Vexatious refusal to pay shown, Missouri law
In Merseal v. Farm Bureau, the Merseals filed for bankruptcy and valued the property in their home at $600. Six months later, the house was destroyed in a fire, and the Merseals made a personal property claim for $150,000 dollars.
Farm Bureau denied the claim because the Merseals intentionally misrepresented the extent and amount of their personal property. Farm Bureau based its belief on the discrepancy between the value of the personal property stated in the Merseals’ bankruptcy filing and the insurance claim. The Merseals sued alleging breach of contract and vexatious refusal to pay. A jury found in favor of the Merseals, and the trial court entered judgment according to the jury's verdict. The Merseals were awarded $134,362 on the policy, $13,586 for vexatious refusal to pay, and $67,000 in attorney's fees. The appellate court affirmed.
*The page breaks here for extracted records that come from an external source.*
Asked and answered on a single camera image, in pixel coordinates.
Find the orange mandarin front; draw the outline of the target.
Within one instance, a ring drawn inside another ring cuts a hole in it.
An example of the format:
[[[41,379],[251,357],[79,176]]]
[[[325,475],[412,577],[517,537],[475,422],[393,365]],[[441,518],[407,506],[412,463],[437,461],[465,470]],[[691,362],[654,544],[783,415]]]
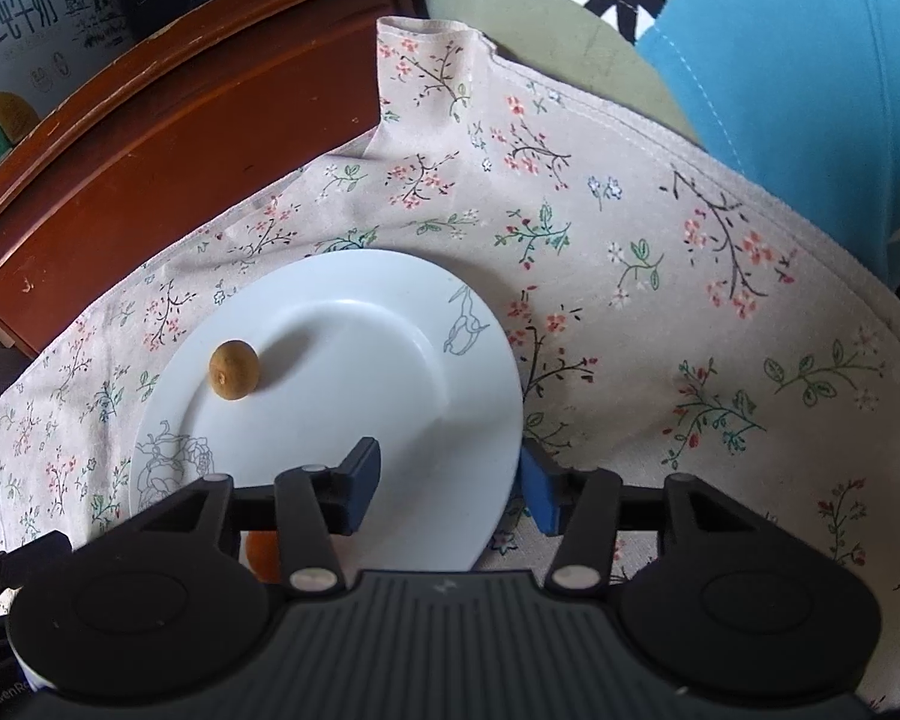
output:
[[[279,539],[276,532],[248,532],[244,538],[247,566],[258,580],[265,583],[281,582]]]

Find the brown kiwi front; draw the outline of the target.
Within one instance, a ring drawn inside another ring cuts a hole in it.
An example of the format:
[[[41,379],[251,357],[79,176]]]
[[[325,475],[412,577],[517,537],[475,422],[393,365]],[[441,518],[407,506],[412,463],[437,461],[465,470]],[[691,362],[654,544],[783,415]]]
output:
[[[240,400],[260,383],[260,360],[244,340],[229,340],[212,351],[208,364],[211,390],[224,400]]]

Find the white plate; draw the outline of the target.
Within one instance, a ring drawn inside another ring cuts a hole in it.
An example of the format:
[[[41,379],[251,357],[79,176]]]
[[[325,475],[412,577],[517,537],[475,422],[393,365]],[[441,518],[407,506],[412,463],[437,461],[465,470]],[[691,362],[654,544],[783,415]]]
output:
[[[209,385],[229,340],[260,360],[240,400]],[[466,571],[509,500],[522,424],[512,349],[468,283],[390,250],[315,255],[240,289],[173,353],[137,429],[130,505],[209,473],[255,486],[336,466],[373,437],[382,474],[344,570]]]

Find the floral tablecloth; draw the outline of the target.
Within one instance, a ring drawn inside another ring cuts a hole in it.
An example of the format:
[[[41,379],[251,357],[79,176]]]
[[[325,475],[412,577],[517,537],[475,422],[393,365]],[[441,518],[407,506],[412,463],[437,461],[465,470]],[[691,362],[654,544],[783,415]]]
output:
[[[504,330],[521,437],[642,486],[689,473],[854,571],[900,706],[900,304],[813,224],[683,138],[450,21],[385,20],[382,120],[80,312],[0,398],[0,551],[125,522],[148,399],[188,333],[271,271],[380,249],[468,283]],[[475,566],[548,564],[510,488]]]

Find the wooden cabinet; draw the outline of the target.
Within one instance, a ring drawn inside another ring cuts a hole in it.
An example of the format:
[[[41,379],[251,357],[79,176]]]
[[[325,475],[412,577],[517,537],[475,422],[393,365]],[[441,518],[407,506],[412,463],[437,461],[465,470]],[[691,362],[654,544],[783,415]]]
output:
[[[380,18],[422,0],[211,0],[0,163],[0,340],[35,356],[167,245],[379,120]]]

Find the blue printed cushion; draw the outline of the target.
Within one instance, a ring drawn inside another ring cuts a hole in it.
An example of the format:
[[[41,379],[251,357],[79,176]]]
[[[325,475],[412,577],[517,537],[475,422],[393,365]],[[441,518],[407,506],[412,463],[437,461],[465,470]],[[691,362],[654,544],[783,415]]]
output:
[[[704,148],[900,297],[900,0],[569,0],[660,75]]]

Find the milk carton box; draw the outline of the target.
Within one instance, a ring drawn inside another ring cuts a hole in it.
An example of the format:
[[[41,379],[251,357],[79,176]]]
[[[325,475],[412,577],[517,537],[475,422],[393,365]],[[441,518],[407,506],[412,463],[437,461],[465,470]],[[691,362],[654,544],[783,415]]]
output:
[[[134,46],[119,0],[0,0],[0,125],[19,143]]]

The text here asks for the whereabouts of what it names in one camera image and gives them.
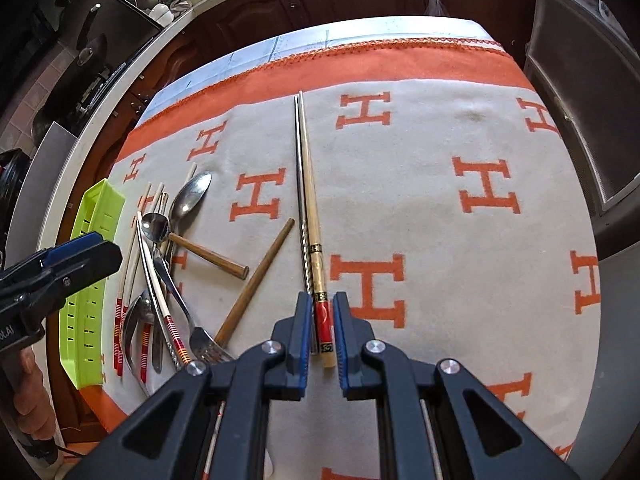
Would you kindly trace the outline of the left hand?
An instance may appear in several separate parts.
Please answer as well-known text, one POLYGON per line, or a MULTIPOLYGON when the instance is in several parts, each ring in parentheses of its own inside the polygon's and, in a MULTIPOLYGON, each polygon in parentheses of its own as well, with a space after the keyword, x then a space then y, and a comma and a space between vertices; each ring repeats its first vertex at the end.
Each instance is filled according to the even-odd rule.
POLYGON ((47 441, 55 433, 55 412, 43 385, 42 371, 31 348, 21 351, 20 362, 23 376, 14 396, 17 426, 33 439, 47 441))

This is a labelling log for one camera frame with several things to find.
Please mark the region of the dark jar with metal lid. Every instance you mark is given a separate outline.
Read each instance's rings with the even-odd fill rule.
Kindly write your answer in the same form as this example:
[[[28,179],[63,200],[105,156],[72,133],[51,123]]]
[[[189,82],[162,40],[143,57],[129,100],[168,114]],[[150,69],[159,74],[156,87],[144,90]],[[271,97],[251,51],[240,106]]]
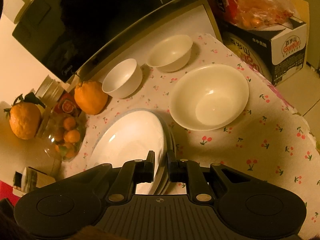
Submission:
[[[24,193],[29,193],[55,182],[55,178],[32,167],[26,167],[22,173],[21,189]]]

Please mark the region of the orange citrus on table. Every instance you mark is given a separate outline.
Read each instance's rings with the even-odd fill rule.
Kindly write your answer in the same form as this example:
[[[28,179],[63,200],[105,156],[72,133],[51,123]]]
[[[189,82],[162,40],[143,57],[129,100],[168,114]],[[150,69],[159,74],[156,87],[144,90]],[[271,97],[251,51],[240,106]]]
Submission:
[[[107,104],[108,95],[99,81],[84,81],[76,85],[74,99],[82,111],[89,115],[99,114]]]

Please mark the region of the stack of white cups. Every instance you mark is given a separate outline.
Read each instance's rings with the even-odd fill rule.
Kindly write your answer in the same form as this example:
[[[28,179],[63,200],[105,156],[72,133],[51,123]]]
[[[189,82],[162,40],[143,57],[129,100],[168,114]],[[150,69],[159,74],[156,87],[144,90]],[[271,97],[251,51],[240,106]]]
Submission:
[[[56,103],[64,91],[63,87],[55,79],[47,75],[35,95],[48,106]]]

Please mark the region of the black white water carton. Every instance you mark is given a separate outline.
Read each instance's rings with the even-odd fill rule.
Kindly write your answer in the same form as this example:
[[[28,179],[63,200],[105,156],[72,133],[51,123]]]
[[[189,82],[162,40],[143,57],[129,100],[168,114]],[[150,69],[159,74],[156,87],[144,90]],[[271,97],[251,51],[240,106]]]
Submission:
[[[309,4],[292,1],[296,13],[282,25],[246,31],[223,20],[217,22],[223,44],[273,85],[296,74],[306,63]]]

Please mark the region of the cherry print tablecloth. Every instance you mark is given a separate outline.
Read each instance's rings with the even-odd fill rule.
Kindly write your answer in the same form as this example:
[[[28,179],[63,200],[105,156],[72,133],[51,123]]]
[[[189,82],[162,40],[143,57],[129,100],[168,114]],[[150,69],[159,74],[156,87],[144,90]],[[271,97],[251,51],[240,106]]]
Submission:
[[[161,73],[142,65],[143,86],[128,99],[113,99],[99,115],[87,118],[87,133],[79,154],[62,165],[66,178],[87,168],[93,147],[108,123],[135,108],[157,112],[171,128],[179,157],[202,166],[219,162],[255,178],[283,187],[302,198],[306,220],[300,237],[319,234],[319,153],[306,121],[256,70],[242,62],[220,41],[208,34],[192,36],[194,46],[186,67]],[[249,100],[241,115],[223,128],[195,132],[178,125],[169,112],[169,97],[188,71],[211,63],[231,66],[248,83]]]

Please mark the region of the glass jar of kumquats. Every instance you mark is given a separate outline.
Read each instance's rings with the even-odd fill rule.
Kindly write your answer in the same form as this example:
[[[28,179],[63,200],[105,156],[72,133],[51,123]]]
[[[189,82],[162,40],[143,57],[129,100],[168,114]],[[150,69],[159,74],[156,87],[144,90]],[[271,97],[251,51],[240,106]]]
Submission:
[[[85,122],[80,117],[45,111],[36,139],[48,156],[69,162],[80,151],[85,134]]]

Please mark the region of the orange citrus on jar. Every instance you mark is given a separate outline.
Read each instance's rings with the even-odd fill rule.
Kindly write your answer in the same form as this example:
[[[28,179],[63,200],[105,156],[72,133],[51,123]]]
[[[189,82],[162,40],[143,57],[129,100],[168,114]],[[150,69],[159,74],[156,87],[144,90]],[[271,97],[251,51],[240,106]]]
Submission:
[[[11,107],[4,108],[3,112],[9,119],[9,125],[16,137],[29,140],[33,139],[38,132],[42,121],[42,112],[46,108],[45,104],[30,92],[23,96],[19,95]]]

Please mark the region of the cream large bowl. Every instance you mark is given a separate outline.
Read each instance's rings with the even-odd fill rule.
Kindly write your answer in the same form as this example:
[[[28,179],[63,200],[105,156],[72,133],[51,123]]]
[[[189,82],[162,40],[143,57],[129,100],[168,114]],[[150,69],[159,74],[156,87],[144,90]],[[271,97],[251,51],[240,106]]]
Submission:
[[[245,109],[245,77],[225,64],[210,64],[180,78],[170,92],[171,117],[183,128],[211,131],[233,122]]]

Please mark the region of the plain white plate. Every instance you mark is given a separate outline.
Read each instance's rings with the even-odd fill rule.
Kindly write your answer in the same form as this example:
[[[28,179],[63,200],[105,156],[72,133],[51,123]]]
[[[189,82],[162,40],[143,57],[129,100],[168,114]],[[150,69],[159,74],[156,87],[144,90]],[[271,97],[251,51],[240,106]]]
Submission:
[[[157,194],[165,185],[165,154],[173,149],[171,132],[159,114],[148,109],[134,109],[111,122],[93,148],[87,168],[110,163],[122,167],[130,160],[146,159],[155,153],[153,182],[137,185],[137,194]]]

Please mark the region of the black microwave oven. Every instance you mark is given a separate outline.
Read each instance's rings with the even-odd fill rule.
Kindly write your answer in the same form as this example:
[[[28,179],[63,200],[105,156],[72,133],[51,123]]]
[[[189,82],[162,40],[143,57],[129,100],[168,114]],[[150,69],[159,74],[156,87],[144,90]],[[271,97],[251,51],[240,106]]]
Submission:
[[[12,33],[61,81],[144,18],[178,0],[32,0]]]

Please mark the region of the white kitchen appliance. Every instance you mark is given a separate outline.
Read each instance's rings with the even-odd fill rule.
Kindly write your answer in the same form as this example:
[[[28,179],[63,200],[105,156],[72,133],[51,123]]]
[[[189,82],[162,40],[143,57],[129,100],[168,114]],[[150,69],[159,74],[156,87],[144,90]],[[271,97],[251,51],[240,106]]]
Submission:
[[[1,102],[1,181],[12,186],[15,172],[22,173],[28,166],[57,177],[61,163],[48,156],[36,138],[22,140],[14,135],[3,111],[9,107],[5,101]]]

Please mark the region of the cream small bowl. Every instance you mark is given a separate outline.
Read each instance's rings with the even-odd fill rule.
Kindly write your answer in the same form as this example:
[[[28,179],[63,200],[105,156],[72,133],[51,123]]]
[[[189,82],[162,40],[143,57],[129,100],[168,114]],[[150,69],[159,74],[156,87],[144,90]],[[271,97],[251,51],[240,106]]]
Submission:
[[[176,72],[190,60],[193,41],[188,35],[175,35],[156,44],[146,59],[149,67]]]

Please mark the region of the white small bowl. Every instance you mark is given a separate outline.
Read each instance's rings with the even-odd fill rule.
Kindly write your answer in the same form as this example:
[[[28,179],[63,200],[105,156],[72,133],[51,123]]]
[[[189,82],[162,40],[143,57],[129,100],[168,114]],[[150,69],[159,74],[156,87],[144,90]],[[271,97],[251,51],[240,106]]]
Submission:
[[[133,94],[143,79],[143,73],[135,59],[118,63],[103,80],[102,90],[113,98],[123,99]]]

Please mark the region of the orange labelled jar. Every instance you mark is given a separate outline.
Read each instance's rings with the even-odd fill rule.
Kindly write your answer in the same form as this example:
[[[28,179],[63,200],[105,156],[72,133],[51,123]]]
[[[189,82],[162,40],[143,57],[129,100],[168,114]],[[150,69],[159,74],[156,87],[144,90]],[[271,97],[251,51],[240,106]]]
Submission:
[[[57,114],[66,113],[73,117],[78,117],[81,113],[81,109],[76,104],[74,97],[68,92],[63,92],[53,108],[53,111]]]

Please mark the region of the plastic bag of fruit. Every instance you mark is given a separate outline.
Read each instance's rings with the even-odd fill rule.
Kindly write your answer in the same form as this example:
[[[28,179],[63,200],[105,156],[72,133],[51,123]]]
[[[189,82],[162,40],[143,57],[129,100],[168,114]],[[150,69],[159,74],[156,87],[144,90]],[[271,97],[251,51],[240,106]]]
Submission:
[[[234,0],[234,24],[245,30],[284,24],[295,12],[292,0]]]

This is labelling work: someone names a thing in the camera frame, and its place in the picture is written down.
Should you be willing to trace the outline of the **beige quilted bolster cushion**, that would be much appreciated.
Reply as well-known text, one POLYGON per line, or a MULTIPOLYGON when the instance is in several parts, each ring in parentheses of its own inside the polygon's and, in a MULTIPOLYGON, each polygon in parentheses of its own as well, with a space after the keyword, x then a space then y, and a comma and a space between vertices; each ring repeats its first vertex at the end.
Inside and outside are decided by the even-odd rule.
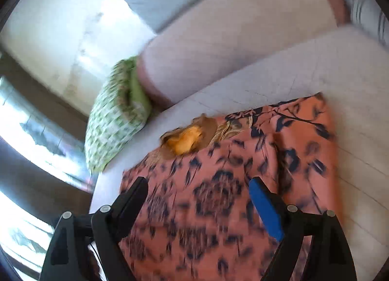
POLYGON ((201 0, 146 45, 136 74, 156 104, 170 107, 348 21, 345 0, 201 0))

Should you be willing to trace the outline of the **green white patterned pillow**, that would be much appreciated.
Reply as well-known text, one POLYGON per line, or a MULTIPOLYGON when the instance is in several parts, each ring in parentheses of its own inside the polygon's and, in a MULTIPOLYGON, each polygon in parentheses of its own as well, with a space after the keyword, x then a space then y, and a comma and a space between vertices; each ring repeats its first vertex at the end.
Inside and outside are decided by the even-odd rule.
POLYGON ((84 151, 92 174, 104 171, 152 112, 137 77, 137 61, 138 57, 123 59, 112 68, 89 114, 84 151))

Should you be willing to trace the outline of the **orange black floral garment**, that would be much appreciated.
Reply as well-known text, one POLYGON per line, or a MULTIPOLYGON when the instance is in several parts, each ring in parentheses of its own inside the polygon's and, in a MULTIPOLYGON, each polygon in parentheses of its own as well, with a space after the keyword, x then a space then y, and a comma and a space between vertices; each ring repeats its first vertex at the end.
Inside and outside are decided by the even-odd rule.
POLYGON ((278 246, 249 197, 258 176, 304 212, 339 211, 336 137, 315 94, 225 117, 199 117, 206 145, 167 157, 161 148, 126 170, 148 196, 120 249, 137 280, 260 280, 278 246))

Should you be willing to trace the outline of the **grey striped pillow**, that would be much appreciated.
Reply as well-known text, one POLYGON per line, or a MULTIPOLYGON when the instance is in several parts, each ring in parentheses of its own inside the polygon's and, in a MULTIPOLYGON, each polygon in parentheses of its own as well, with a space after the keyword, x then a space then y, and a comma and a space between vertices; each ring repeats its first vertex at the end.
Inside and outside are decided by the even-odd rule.
POLYGON ((388 50, 389 22, 376 0, 353 0, 351 22, 388 50))

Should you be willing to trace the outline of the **dark wooden glass door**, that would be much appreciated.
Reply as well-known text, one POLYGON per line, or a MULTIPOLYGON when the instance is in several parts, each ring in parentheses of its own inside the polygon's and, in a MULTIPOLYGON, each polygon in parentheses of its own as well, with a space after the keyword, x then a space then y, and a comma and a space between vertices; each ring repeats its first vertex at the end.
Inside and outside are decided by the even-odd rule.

Misrepresentations must be intentional to avoid the policy. The method of valuation for bankruptcy is different from the method for valuation for insurance claims. Further, it was claimed the mistakes were made in the bankruptcy filing, and not in the insurance claim. The vexatious refusal claim was also upheld. Farm Bureau placed the limits on the personal property after the bankruptcy claim without input from the Merseals; had the property valued after the fire by an independent company which valued the property at $131,929 actual cash value and $146,135 replacement cost; and failed to further investigate after getting a letter from the Merseals acknowledging errors on their bankruptcy statement, and explaining those errors.